Exercise >> Give the lines below again exactly, starting with the line that holds "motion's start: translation" and going on through the line that holds "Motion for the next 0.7".

Dataset Start Marker

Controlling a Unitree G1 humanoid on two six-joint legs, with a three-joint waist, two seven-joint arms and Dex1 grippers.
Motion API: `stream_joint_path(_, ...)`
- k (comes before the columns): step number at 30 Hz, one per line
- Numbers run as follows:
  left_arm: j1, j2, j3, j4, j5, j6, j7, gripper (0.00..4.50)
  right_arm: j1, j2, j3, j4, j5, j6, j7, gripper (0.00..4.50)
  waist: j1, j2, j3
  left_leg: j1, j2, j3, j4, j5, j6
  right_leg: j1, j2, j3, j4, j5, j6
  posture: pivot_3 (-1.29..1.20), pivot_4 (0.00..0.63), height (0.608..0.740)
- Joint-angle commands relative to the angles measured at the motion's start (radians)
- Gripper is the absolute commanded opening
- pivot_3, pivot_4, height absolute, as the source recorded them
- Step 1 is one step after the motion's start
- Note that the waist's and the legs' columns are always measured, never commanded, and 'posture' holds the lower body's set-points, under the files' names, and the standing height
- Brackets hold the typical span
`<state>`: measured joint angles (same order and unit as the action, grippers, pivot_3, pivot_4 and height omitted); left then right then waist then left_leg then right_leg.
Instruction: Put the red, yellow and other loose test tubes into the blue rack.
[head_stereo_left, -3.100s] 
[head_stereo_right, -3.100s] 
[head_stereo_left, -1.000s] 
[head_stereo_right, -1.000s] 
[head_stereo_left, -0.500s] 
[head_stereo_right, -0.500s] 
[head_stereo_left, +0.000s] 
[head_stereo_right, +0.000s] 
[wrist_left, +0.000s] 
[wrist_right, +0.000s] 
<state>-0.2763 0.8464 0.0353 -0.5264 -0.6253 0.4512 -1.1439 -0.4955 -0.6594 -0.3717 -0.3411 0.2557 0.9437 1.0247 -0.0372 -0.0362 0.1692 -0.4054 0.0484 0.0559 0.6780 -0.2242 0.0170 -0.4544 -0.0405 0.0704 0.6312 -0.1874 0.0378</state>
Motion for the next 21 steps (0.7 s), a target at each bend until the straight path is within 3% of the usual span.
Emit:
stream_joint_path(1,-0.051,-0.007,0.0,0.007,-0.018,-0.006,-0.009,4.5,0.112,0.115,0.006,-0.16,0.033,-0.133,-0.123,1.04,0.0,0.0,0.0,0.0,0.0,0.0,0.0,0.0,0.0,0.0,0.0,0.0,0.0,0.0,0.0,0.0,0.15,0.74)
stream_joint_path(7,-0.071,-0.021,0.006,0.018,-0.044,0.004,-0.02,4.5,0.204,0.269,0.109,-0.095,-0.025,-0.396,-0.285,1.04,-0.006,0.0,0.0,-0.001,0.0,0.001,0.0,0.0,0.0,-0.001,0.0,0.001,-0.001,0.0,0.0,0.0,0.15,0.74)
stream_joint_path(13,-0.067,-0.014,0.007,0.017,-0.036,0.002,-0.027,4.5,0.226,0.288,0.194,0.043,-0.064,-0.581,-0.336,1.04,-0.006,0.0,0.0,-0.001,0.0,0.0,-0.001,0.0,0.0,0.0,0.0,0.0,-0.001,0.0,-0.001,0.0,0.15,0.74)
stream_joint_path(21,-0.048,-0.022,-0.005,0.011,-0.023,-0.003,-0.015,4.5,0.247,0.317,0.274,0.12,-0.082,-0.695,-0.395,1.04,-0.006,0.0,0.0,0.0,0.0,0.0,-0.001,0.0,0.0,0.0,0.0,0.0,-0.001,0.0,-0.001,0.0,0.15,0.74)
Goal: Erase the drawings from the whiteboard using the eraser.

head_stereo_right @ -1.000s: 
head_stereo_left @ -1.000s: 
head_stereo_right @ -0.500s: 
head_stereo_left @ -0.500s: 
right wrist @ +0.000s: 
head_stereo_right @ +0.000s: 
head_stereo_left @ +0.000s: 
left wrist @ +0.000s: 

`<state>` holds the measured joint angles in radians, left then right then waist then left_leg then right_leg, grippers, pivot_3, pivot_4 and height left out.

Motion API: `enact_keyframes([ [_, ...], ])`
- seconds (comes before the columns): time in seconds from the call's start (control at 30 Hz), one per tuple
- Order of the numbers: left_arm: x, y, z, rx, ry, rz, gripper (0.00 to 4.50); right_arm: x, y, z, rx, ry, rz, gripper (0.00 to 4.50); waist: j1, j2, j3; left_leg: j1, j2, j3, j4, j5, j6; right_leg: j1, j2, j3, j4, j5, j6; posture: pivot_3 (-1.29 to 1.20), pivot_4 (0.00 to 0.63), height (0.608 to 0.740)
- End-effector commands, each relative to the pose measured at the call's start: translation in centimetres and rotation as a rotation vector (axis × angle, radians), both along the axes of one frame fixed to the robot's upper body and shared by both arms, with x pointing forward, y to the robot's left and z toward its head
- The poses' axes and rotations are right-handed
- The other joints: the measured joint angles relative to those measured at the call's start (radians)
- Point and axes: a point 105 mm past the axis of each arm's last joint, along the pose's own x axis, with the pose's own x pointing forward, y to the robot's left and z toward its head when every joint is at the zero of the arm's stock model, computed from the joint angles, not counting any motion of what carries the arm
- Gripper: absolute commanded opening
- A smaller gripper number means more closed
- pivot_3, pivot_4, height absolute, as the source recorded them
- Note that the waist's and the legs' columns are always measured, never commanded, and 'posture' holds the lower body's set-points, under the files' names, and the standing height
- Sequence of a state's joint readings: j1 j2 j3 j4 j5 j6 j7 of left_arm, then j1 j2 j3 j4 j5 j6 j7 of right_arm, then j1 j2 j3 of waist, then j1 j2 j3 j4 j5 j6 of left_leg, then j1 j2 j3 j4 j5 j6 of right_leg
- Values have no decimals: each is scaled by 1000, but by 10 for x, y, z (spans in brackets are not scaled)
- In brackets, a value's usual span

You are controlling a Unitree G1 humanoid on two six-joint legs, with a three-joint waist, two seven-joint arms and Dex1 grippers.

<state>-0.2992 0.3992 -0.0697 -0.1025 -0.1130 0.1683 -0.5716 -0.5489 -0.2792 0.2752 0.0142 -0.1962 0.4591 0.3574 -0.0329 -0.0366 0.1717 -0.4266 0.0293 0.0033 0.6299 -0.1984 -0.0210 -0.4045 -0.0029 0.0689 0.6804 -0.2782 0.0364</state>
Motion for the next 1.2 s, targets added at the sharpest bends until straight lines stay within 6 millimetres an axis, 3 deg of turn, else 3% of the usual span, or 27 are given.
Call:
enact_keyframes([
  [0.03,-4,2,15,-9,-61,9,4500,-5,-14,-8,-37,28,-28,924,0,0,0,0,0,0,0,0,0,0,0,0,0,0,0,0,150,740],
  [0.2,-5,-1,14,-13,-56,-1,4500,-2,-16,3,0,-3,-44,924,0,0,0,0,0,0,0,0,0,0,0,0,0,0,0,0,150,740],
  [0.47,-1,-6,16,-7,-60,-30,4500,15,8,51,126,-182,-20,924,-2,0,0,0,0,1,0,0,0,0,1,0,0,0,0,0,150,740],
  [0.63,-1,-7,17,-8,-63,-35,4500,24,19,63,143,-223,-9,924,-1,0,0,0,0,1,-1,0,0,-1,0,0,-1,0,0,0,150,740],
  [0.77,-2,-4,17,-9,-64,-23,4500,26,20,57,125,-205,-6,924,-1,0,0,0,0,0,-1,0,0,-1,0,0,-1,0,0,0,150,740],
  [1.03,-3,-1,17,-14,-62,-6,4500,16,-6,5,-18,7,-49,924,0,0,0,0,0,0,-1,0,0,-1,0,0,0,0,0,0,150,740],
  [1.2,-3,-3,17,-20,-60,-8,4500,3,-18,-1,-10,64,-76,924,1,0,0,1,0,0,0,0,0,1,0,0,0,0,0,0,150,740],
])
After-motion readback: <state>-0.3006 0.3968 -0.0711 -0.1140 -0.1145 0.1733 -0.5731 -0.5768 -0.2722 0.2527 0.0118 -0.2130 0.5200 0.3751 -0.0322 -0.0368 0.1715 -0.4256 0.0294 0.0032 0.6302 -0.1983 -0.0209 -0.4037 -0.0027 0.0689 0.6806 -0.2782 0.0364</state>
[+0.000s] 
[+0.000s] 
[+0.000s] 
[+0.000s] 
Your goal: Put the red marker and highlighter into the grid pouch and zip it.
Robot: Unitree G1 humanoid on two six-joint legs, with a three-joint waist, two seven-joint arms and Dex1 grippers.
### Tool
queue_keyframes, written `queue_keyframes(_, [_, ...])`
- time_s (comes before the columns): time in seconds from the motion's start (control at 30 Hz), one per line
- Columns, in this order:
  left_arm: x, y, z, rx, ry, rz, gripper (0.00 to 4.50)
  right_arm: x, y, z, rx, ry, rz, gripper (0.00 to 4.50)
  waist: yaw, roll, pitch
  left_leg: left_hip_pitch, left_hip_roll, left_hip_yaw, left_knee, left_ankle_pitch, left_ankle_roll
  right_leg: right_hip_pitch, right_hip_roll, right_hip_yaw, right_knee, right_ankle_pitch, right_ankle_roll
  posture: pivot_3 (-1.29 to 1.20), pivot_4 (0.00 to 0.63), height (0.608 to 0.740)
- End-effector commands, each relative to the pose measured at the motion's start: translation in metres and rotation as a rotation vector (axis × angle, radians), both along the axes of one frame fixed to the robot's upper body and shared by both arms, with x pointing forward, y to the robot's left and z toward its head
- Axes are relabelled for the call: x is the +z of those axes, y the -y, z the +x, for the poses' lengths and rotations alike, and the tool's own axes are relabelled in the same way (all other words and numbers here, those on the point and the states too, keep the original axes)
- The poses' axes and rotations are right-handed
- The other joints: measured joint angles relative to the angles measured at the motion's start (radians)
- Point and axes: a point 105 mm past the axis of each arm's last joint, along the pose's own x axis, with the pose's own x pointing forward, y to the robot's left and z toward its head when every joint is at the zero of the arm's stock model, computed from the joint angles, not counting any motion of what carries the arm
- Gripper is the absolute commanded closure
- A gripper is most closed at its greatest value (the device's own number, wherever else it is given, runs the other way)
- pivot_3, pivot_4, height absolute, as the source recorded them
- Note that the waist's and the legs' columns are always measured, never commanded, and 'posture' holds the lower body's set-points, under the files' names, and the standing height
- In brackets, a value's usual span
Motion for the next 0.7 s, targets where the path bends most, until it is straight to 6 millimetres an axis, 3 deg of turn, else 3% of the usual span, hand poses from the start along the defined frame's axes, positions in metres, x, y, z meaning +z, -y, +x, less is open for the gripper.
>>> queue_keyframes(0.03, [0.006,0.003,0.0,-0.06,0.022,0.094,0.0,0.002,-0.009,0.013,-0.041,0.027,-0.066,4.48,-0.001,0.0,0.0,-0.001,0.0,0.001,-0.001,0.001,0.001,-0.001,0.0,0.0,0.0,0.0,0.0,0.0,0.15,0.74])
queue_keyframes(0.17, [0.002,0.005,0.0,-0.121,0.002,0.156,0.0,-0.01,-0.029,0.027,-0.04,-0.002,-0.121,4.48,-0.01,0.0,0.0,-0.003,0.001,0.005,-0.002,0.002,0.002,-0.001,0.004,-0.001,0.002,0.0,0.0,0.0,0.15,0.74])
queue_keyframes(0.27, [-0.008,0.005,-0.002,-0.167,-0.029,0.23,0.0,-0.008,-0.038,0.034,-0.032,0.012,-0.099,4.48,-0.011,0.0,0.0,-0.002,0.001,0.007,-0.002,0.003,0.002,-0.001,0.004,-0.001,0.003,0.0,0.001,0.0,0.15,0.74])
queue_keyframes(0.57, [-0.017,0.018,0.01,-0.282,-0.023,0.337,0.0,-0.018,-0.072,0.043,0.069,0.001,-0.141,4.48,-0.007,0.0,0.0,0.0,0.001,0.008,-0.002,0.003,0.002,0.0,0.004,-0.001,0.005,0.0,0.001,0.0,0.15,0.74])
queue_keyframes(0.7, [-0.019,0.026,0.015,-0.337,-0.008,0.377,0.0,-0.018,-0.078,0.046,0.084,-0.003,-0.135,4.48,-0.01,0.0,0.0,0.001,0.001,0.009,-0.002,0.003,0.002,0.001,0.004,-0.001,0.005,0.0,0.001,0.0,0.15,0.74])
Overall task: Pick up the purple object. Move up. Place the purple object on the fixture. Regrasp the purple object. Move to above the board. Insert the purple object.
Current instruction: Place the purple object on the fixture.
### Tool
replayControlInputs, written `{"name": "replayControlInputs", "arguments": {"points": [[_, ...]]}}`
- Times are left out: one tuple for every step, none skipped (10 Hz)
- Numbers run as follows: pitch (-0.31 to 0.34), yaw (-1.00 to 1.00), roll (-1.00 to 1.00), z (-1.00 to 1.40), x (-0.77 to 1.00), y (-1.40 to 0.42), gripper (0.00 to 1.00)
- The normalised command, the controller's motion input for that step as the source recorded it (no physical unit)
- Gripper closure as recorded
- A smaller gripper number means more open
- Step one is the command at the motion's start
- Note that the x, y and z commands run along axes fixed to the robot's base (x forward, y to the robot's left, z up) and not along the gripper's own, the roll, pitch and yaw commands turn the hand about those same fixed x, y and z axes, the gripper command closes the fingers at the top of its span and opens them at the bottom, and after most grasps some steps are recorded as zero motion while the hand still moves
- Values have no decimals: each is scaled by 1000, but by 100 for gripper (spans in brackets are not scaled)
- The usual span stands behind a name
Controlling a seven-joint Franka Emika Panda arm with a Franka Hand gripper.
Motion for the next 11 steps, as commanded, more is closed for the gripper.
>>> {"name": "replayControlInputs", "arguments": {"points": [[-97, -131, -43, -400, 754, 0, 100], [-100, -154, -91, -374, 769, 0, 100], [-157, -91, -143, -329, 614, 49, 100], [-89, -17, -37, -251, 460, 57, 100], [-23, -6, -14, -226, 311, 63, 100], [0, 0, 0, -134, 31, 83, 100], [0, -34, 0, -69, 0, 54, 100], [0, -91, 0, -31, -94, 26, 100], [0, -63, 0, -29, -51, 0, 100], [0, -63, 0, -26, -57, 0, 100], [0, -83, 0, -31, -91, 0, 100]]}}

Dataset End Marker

Task answer >>
- End-effector commands, each relative to the pose measured at the motion's start: translation in metres and rotation as a rotation vector (axis × angle, radians), both along the axes of one frame fixed to the robot's upper body and shared by both arms, with x pointing forward, y to the robot's left and z toward its head
- Axes are relabelled for the call: x is the +z of those axes, y the -y, z the +x, for the poses' lengths and rotations alike, and the tool's own axes are relabelled in the same way (all other words and numbers here, those on the point and the states too, keep the original axes)
- The poses' axes and rotations are right-handed
- The other joints: measured joint angles relative to the angles measured at the motion's start (radians)
- Point and axes: a point 105 mm past the axis of each arm's last joint, along the pose's own x axis, with the pose's own x pointing forward, y to the robot's left and z toward its head when every joint is at the zero of the arm's stock model, computed from the joint angles, not counting any motion of what carries the arm
- Gripper is the absolute commanded closure
- A gripper is most closed at its greatest value (the device's own number, wherever else it is given, runs the other way)
- pivot_3, pivot_4, height absolute, as the source recorded them
- Note that the waist's and the legs' columns are always measured, never commanded, and 'posture' holds the lower body's set-points, under the files' names, and the standing height
- In brackets, a value's usual span
Motion for the next 0.7 s, targets where the path bends most, until it is straight to 6 millimetres an axis, 3 deg of turn, else 3% of the usual span, hand poses from the start along the defined frame's axes, positions in metres, x, y, z meaning +z, -y, +x, less is open for the gripper.

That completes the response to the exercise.